_EXERCISE_: Take the lines below beginning at the line that has "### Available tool" and stopping after the line that has "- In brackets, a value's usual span", and print them exactly as they are, with no other lines.

(DATA UNDER STUDY Opens)

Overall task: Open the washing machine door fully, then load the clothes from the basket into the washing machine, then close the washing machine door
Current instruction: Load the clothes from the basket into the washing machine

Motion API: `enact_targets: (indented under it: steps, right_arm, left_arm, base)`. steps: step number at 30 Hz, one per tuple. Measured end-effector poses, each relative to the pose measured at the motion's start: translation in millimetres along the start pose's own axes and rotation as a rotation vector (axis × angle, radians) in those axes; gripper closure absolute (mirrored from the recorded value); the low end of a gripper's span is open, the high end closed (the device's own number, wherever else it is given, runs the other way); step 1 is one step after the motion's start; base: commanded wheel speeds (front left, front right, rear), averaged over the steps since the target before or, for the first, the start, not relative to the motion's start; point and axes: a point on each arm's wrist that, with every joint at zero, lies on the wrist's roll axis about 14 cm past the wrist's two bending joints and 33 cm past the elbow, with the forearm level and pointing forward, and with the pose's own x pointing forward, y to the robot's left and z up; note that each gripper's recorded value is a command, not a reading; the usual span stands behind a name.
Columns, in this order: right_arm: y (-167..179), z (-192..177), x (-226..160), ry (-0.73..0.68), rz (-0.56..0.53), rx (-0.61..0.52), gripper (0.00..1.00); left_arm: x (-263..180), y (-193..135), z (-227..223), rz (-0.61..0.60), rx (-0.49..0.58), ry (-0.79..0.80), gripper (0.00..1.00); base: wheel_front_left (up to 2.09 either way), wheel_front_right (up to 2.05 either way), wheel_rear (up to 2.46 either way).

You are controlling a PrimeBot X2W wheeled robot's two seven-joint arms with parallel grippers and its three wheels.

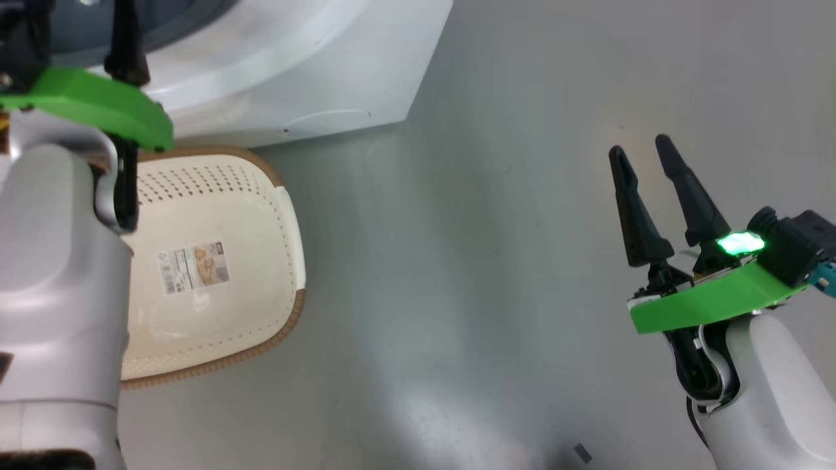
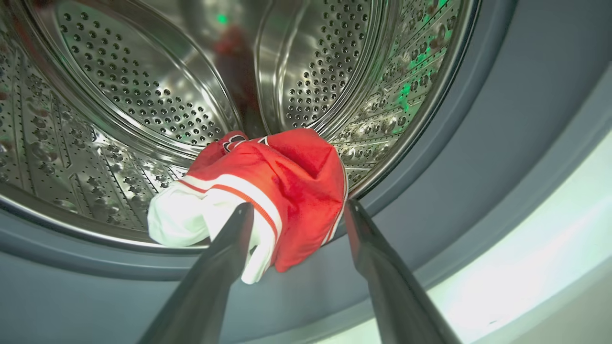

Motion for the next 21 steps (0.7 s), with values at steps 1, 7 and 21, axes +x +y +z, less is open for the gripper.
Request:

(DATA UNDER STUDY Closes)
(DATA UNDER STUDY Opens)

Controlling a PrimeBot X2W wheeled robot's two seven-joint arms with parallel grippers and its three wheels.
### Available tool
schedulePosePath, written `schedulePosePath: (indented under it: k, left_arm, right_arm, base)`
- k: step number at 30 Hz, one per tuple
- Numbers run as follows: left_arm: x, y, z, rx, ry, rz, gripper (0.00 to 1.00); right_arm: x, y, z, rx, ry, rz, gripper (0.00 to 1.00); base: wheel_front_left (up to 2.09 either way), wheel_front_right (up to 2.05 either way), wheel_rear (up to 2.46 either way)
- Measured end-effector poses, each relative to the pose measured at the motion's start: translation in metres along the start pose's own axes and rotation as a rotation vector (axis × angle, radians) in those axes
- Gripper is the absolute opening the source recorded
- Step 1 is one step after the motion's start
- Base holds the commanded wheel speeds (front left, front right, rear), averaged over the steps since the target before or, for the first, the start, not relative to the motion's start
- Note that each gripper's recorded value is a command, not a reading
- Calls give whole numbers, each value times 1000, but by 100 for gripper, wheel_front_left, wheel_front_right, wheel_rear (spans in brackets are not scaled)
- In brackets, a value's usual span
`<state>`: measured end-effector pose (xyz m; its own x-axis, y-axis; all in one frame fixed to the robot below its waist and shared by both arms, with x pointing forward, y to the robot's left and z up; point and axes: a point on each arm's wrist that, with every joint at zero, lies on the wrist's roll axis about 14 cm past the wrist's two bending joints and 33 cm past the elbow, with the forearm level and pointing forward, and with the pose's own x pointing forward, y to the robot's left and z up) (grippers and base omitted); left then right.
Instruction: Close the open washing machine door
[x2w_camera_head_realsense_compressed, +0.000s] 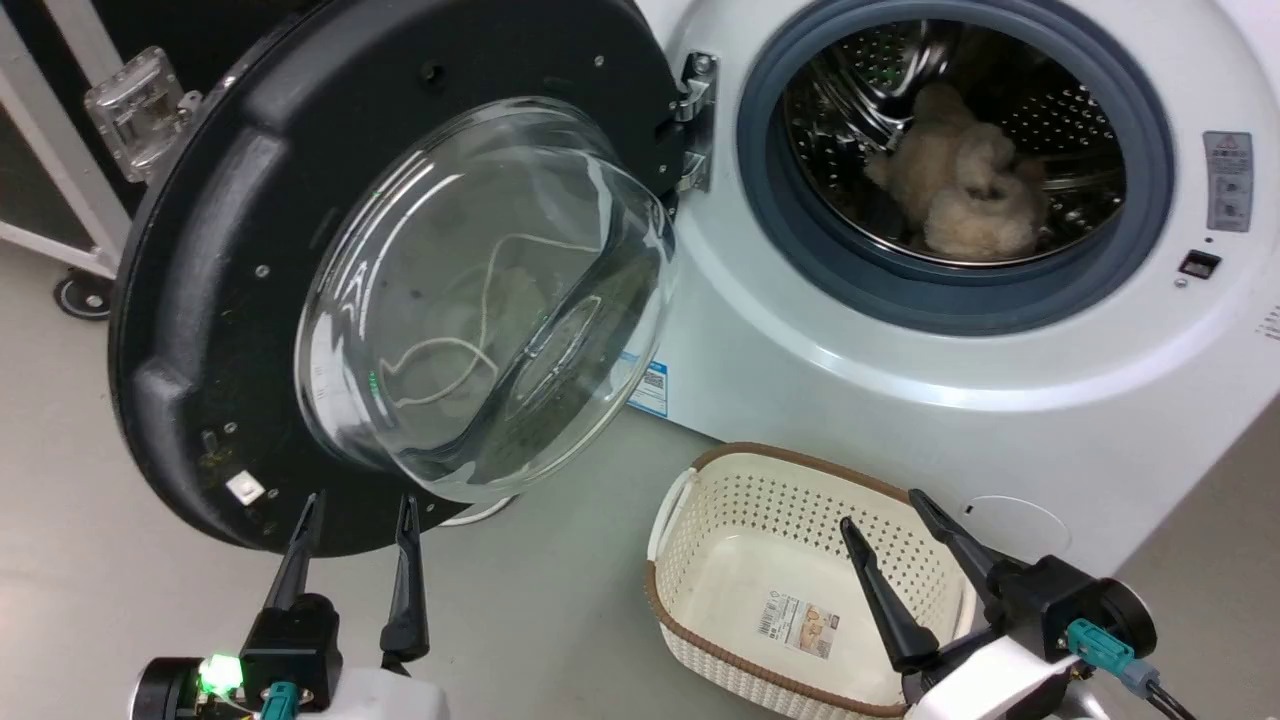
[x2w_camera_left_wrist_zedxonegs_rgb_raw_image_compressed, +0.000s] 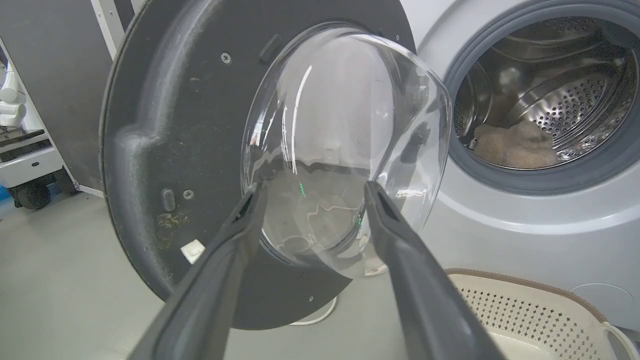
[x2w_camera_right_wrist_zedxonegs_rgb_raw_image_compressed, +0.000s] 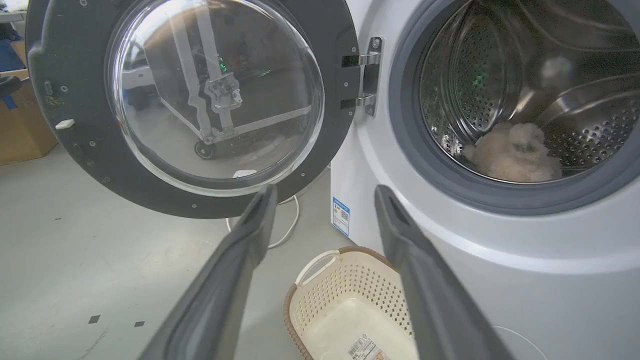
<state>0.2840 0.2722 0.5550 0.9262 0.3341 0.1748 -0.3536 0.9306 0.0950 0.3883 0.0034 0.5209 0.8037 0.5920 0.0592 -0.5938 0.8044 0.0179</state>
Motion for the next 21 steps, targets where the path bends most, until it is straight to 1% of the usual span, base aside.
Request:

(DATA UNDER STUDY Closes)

_ANSWER SPACE_:
### Available tool
schedulePosePath, written `schedulePosePath: (indented under it: k, left_arm, right_arm, base)`
- k: step number at 30 Hz, one per tuple
- Numbers run as follows: left_arm: x, y, z, rx, ry, rz, gripper (0.00 to 1.00); right_arm: x, y, z, rx, ry, rz, gripper (0.00 to 1.00); base: wheel_front_left (up to 2.09 either way), wheel_front_right (up to 2.05 either way), wheel_rear (up to 2.46 either way)
- Measured end-effector poses, each relative to the pose measured at the motion's start: translation in metres along the start pose's own axes and rotation as a rotation vector (axis × angle, radians) in those axes
- Gripper is the absolute opening the source recorded
- Step 1 is one step after the motion's start
- Base holds the commanded wheel speeds (front left, front right, rear), averaged over the steps since the target before or, for the first, the start, not relative to the motion's start
- Note that each gripper's recorded value is a command, not a reading
- Calls give whole numbers, each value times 1000, but by 100 for gripper, wheel_front_left, wheel_front_right, wheel_rear (spans in brackets are not scaled)
- In brackets, a value's usual span

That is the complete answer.